▸ What this task involves: Return, without pictures, the lines from the start of the data through the one that contains "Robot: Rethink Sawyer".

▸ Given material:

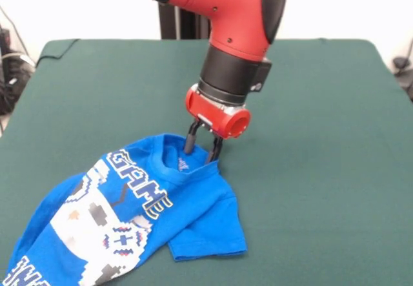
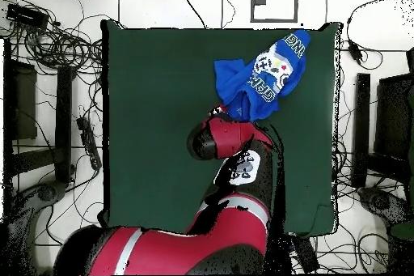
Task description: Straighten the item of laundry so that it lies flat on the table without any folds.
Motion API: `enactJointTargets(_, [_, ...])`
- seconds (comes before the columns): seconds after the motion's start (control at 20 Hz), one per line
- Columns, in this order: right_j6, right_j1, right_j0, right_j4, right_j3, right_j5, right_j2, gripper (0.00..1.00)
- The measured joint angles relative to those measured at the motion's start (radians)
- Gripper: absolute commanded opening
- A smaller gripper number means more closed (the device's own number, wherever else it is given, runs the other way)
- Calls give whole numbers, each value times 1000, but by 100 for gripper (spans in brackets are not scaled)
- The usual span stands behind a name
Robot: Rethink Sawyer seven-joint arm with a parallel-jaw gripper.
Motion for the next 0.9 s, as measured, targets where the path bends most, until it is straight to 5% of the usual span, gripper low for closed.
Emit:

▸ Exercise response:
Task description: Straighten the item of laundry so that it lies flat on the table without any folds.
Motion API: `enactJointTargets(_, [_, ...])`
- seconds (comes before the columns): seconds after the motion's start (control at 20 Hz), one per line
- Columns, in this order: right_j6, right_j1, right_j0, right_j4, right_j3, right_j5, right_j2, gripper (0.00..1.00)
- The measured joint angles relative to those measured at the motion's start (radians)
- Gripper: absolute commanded opening
- A smaller gripper number means more closed (the device's own number, wherever else it is given, runs the other way)
- Calls give whole numbers, each value times 1000, but by 100 for gripper (spans in brackets are not scaled)
- The usual span stands behind a name
Robot: Rethink Sawyer seven-joint arm with a parallel-jaw gripper.

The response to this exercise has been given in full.